3D, multi-omic imaging reveals molecular biomarkers of the pre-metastatic niche in lung cancer.

The recurrence rate following complete surgical resection of primary non-small cell lung cancer is as high as 55%, yet no approach currently exists to evaluate the risk of local recurrence. The premetastatic paradigm is the recognition that metastasis is preceded by reprogramming naïve tissues to prime a microenvironment for tumor cell survival and subsequent reactivation. Identification of biomarkers of the pre-metastatic niche would allow us to evaluate a patient's risk of local relapse in the normal lung parenchyma surrounding the resected tumor.
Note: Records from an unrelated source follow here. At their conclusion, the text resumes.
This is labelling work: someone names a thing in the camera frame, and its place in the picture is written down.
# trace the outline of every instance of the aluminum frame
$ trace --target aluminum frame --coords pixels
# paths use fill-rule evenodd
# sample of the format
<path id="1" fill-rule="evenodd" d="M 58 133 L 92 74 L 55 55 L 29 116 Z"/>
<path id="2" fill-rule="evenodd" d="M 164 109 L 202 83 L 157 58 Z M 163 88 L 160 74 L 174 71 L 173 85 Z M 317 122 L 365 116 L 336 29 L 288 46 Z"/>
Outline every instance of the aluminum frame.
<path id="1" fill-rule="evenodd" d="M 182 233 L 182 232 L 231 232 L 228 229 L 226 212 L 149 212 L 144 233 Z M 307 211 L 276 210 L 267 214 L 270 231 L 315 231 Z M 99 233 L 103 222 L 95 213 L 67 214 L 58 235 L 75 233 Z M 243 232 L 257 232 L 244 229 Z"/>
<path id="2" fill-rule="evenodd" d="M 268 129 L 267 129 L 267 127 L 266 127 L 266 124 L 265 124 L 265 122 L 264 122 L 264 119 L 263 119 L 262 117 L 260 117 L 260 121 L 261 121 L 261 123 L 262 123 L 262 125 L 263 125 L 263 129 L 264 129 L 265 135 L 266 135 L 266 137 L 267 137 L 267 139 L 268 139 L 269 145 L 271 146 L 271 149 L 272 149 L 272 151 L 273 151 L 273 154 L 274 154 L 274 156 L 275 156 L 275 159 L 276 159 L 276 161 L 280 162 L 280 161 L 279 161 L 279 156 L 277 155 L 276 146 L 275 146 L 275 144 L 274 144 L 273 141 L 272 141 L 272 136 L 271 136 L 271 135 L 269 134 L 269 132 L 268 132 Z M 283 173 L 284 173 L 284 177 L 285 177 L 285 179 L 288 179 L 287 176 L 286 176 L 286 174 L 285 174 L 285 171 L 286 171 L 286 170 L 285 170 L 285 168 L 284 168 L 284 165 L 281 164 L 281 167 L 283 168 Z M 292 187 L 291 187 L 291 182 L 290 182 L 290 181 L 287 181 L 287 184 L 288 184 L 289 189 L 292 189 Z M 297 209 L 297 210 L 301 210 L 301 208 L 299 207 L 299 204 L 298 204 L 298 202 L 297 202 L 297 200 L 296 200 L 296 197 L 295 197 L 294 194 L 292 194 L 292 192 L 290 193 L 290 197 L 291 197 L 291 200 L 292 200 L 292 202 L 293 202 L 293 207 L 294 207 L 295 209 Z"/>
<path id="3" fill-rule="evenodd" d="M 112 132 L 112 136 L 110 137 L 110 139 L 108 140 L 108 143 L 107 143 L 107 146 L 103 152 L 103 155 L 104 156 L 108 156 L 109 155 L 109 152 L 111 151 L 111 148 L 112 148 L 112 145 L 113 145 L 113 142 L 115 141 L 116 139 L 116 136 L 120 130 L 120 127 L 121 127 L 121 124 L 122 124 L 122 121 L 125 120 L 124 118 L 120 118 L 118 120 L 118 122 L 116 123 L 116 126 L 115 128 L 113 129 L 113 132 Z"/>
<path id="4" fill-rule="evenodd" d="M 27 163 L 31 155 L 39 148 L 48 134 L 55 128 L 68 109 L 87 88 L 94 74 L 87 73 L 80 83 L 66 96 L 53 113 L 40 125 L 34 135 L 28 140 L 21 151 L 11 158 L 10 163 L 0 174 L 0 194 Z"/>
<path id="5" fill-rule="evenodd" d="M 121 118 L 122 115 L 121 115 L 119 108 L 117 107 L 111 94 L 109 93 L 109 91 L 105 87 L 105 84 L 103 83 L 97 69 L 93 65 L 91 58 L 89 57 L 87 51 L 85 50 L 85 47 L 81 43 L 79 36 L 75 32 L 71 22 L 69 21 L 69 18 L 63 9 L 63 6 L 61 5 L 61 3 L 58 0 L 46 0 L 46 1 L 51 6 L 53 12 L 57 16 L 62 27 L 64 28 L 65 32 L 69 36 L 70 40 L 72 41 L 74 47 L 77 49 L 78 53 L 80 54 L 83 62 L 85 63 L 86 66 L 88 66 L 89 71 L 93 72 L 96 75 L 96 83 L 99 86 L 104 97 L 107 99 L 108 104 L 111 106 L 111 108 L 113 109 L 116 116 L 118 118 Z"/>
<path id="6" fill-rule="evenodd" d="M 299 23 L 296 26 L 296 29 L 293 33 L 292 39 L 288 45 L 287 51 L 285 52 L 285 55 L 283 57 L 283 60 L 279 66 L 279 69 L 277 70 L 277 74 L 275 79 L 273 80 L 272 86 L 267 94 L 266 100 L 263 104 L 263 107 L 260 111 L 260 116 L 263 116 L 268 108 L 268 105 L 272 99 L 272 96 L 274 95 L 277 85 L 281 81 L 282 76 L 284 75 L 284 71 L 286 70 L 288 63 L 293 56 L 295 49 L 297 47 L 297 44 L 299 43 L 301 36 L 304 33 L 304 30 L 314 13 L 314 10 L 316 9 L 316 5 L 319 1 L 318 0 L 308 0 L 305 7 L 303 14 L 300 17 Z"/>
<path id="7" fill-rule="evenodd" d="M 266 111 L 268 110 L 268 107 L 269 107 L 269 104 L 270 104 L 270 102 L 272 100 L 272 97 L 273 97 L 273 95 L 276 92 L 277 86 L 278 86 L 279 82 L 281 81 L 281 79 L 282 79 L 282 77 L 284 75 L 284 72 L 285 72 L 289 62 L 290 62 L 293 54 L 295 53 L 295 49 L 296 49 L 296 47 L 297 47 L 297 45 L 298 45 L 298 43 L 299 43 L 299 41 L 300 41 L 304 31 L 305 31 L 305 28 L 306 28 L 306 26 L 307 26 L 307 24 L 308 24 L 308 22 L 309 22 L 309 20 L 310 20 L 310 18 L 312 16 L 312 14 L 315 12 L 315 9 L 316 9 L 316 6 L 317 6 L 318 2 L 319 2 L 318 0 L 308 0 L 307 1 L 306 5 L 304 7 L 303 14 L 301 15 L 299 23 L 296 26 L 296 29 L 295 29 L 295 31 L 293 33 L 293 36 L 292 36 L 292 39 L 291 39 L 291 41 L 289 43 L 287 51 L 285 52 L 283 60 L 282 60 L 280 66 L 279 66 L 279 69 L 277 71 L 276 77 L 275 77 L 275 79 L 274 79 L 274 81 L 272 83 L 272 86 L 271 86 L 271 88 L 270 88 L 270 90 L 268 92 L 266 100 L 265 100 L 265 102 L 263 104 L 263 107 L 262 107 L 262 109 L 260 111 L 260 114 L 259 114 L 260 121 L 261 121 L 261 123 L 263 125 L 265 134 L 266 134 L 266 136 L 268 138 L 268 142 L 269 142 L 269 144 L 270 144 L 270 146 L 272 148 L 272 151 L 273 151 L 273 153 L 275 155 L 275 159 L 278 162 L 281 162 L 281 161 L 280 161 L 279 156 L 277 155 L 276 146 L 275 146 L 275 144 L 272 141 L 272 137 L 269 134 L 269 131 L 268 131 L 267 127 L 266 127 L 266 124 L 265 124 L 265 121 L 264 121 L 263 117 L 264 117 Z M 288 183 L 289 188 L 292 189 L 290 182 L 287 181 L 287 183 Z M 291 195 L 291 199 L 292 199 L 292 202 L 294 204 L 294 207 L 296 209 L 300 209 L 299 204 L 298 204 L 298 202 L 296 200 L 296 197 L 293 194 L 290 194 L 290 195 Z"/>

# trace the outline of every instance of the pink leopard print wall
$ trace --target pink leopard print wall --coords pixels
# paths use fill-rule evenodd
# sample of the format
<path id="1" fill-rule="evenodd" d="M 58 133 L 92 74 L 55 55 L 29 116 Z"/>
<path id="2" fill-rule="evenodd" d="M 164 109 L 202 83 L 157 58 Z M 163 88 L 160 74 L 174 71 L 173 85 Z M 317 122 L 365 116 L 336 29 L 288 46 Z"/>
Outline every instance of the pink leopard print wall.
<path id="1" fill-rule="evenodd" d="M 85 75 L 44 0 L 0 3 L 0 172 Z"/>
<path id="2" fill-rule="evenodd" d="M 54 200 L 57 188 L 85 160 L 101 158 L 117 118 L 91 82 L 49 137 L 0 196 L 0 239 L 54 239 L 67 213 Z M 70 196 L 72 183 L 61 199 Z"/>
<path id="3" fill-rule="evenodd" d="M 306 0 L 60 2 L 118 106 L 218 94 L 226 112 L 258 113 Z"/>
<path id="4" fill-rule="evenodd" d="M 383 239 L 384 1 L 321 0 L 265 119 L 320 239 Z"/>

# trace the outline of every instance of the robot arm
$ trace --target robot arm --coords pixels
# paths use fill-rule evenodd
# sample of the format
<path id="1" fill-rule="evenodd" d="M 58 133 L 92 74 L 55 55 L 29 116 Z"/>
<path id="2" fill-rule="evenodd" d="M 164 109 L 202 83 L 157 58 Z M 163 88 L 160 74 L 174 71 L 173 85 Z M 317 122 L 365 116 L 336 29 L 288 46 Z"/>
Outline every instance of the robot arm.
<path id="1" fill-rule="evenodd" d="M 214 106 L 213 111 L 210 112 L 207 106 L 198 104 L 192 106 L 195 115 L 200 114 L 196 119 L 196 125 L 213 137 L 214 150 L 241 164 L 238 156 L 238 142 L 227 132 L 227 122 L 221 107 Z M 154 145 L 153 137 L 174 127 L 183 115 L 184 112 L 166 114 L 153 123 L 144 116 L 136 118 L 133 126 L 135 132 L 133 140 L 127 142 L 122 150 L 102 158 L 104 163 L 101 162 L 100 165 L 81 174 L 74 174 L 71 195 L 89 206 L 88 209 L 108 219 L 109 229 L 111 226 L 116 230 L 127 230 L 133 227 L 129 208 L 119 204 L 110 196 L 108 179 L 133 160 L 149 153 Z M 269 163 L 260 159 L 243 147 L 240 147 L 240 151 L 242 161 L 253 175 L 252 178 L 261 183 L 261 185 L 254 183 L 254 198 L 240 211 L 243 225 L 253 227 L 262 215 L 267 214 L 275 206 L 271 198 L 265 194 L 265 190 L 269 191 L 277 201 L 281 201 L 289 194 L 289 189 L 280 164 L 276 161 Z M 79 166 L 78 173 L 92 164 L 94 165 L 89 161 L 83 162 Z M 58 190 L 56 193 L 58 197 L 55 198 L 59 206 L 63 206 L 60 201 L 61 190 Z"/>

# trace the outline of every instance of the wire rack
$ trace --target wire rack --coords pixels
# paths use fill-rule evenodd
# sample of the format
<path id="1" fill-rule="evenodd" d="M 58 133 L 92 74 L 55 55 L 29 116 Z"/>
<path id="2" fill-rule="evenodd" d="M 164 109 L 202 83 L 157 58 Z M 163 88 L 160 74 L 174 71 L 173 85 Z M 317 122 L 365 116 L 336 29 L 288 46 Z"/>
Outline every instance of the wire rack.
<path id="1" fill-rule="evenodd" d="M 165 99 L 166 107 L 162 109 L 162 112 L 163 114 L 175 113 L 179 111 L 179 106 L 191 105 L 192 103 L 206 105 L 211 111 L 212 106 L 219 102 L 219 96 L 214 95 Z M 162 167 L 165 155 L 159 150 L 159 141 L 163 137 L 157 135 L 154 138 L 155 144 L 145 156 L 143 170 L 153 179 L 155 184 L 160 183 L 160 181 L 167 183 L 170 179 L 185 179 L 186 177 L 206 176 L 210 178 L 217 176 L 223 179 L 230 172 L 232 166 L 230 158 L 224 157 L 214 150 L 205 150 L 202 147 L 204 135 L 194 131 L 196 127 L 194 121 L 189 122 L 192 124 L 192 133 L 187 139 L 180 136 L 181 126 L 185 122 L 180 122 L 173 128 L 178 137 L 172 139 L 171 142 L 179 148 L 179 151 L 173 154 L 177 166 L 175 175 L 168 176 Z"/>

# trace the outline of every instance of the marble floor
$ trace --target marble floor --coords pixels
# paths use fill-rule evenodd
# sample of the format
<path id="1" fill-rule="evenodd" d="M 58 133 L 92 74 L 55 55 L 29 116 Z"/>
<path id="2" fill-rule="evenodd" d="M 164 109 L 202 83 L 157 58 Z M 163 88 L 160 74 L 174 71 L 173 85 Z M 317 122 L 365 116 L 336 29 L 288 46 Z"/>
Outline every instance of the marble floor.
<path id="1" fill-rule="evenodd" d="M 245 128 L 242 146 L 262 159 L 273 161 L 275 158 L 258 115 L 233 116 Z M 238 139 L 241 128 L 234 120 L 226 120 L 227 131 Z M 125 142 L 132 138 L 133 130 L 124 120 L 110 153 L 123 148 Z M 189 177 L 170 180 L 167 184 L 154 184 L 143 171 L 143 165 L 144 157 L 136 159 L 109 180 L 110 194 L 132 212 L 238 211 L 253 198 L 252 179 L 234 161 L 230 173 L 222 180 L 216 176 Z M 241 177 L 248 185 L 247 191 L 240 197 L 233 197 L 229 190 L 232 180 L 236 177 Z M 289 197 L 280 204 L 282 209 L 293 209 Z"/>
We designed a workflow incorporating modelling, radiology, and deep learning-guided three-dimensional (3D) imaging, spatial proteomics, and transcriptomics to identify previously unreported signals associated with the early transformation of the lung parenchyma announcing regional metastasis. We curated biorepository spanning timepoints before and after resection of primary Lewis Lung Carcinoma (LLC) tumors. Using radiology and cellular resolution 3D histology, we calculated the number and distribution of metastases in mouse lungs and developed an algorithm to guide placement of spatial proteomics and transcriptomics to regions containing early micro-metastases and the pre-metastatic microenvironment. Molecular and tissue features associated with presence, size, and location of metastases guided the identification of both myeloid (F4/80) and senescent (p16/p21) cell signatures in the premetastatic and metastatic environments. Finally, multiparametric flow cytometry of metastatic lungs in a senescence reporter GEMM (tdTomato-p16 INKA mice) resolved senescent cells including alveolar macrophages as the cellular phenotypes associated with these early premetastatic signatures. Altogether, this work highlights a novel AI-assisted approach for detection of biomarkers of tissue remodeling during lung cancer invasion.